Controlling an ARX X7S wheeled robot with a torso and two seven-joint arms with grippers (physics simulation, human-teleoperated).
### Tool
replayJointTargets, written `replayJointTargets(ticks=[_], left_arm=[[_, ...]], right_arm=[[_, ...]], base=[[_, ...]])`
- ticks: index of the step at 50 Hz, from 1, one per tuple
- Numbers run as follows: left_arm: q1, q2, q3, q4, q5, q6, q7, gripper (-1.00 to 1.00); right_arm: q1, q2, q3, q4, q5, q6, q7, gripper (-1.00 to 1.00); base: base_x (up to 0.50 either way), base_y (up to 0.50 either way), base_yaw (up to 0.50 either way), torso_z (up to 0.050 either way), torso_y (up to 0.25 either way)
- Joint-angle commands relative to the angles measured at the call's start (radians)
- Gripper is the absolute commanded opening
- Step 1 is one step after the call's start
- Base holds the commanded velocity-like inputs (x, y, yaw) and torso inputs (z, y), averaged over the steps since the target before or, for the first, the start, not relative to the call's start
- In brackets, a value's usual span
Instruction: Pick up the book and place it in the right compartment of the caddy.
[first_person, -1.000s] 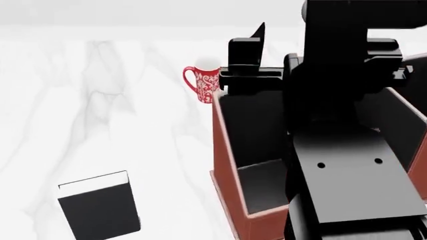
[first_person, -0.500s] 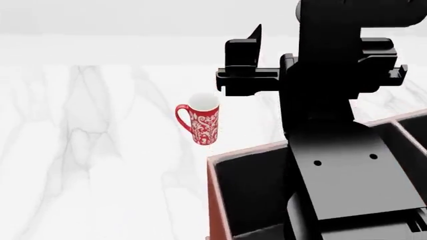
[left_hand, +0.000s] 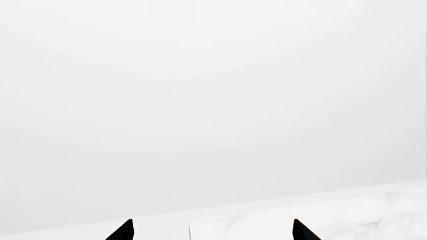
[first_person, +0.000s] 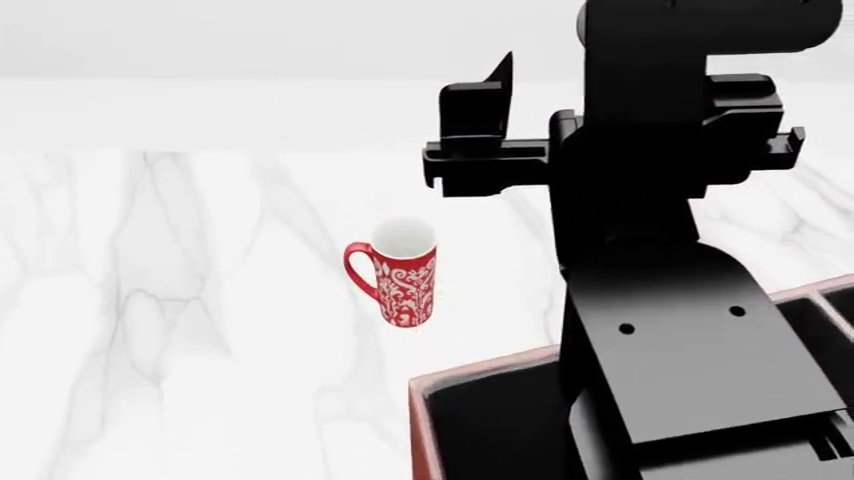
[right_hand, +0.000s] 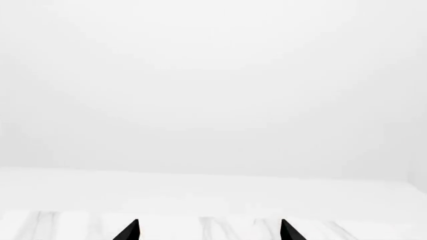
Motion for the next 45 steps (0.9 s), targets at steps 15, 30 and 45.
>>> replayJointTargets(ticks=[15, 30, 45], left_arm=[[-0.018, 0.007, 0.012, 0.003, 0.026, -0.009, 0.017, 1.00], [-0.028, 0.006, 0.012, 0.006, 0.030, -0.018, 0.021, 1.00], [-0.035, 0.006, 0.007, 0.000, 0.034, -0.021, 0.031, 1.00]], right_arm=[[-0.014, 0.011, -0.008, 0.001, 0.038, -0.015, 0.013, 1.00], [0.023, 0.010, -0.046, -0.062, 0.113, 0.105, -0.022, 1.00], [0.316, 0.196, -0.276, 0.135, 1.242, 0.153, 0.298, 1.00]], base=[[0.00, -0.09, 0.00, 0.000, 0.000], [0.00, -0.01, 0.00, 0.000, 0.000], [0.00, 0.00, 0.00, 0.000, 0.000]])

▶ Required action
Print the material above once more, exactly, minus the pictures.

▶ Task answer
Controlling an ARX X7S wheeled robot with a torso and two seven-joint arms with grippers (physics simulation, human-teleoperated).
### Tool
replayJointTargets, written `replayJointTargets(ticks=[_], left_arm=[[_, ...]], right_arm=[[_, ...]], base=[[_, ...]])`
- ticks: index of the step at 50 Hz, from 1, one per tuple
- Numbers run as follows: left_arm: q1, q2, q3, q4, q5, q6, q7, gripper (-1.00 to 1.00); right_arm: q1, q2, q3, q4, q5, q6, q7, gripper (-1.00 to 1.00); base: base_x (up to 0.50 either way), base_y (up to 0.50 either way), base_yaw (up to 0.50 either way), torso_z (up to 0.050 either way), torso_y (up to 0.25 either way)
- Joint-angle commands relative to the angles measured at the call's start (radians)
- Gripper is the absolute commanded opening
- Step 1 is one step after the call's start
- Base holds the commanded velocity-like inputs (x, y, yaw) and torso inputs (z, y), averaged over the steps since the target before or, for the first, the start, not relative to the call's start
- In brackets, a value's usual span
Instruction: Pick up the book and place it in the right compartment of the caddy.
[first_person, -1.000s] 
[first_person, -0.500s] 
[left_hand, +0.000s] 
[first_person, +0.000s] 
[right_hand, +0.000s] 
Motion for the next 45 steps (0.9 s), targets at steps 15, 30 and 45.
>>> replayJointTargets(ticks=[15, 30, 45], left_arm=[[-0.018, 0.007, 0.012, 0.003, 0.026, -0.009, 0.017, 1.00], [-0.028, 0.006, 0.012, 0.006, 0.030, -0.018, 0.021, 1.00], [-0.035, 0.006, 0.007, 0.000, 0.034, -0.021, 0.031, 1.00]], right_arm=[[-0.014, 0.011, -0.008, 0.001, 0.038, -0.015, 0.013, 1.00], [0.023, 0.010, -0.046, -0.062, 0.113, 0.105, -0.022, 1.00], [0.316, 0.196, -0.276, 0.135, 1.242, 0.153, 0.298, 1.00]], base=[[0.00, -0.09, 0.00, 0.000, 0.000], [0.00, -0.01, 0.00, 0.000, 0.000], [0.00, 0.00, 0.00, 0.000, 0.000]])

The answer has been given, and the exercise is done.